The EU didn't give the group an opportunity for a proper defense because it failed to turn over information used to justify keeping the People's Mujahedeen on the terror list, the European Court of First Instance in Luxembourg said today. The ruling overturned a July decision that froze the group's funds.
The People's Mujahedeen was formed in 1965 to resist the Iranian Shah. The group said its 2002 inclusion on the EU list was meant to appease the Iranian government as part of efforts to dissuade Iran from developing nuclear weapons. The group, which said it disarmed in 2003, is also considered a terrorist organization by the U.S.
"Justice finally triumphed," Maryam Rajavi, the president- elect of the National Council of Resistance of Iran, the political arm of the People's Mujahedeen, said in a statement. "I urge European leaders not to allow those with vested commercial interests to take hostage the credibility of the European Union by defying the rule of law."
The court's ruling today comes a day after a hearing in the case, the quickest it has ever ruled on a case, pinpointing the urgency of clarifying the situation before the expected renewal of the EU list this month. Court rulings normally come about six months to a year after a hearing.
European Commission spokeswoman Christiane Hohmann told journalists in Brussels that the EU would study the ruling.
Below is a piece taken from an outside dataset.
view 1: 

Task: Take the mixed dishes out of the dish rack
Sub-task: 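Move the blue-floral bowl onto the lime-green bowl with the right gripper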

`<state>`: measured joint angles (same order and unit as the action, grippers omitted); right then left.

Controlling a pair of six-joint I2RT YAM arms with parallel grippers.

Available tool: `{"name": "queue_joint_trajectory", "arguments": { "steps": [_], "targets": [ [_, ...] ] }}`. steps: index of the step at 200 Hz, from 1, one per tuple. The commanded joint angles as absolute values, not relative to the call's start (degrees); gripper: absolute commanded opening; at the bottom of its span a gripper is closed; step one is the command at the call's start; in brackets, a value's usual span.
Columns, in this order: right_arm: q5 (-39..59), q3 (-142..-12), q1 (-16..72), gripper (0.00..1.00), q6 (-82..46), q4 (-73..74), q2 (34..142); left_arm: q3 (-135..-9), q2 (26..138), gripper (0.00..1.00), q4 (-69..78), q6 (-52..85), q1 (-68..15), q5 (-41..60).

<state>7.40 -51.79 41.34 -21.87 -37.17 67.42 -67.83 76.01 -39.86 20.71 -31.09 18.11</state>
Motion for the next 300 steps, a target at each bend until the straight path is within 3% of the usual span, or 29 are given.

The ruling can be appealed to the European Court of Justice.
The group has been successful in two separate appeals, once in 2006 and again this year, over previous versions of the list.
The EU's decision to maintain the group on the list again in July, without first informing it of the new information it had received, prevented the People's Mujahedeen "from effectively making known its view on the matter before the decision was adopted," which breached its rights of defense, the court said today.
The EU had wrongly used information stemming from a judicial enquiry started in France in 2001 as a basis for this year's inclusion of the group on the list, the court said.
That information pointed to potential members of the group, without identifying the group itself, and the EU "failed to explain the specific reasons as to why the acts ascribed to the persons alleged to be members of the PMOI should be attributed to the PMOI," the court ruled.
Ali Safavi, a member of the National Council of Resistance of Iran, said in an interview after the ruling that this last finding by the court will make it impossible for the EU to maintain the group on the list.
The case is T-284/08 People's Mojahedin Organization of Iran v Council.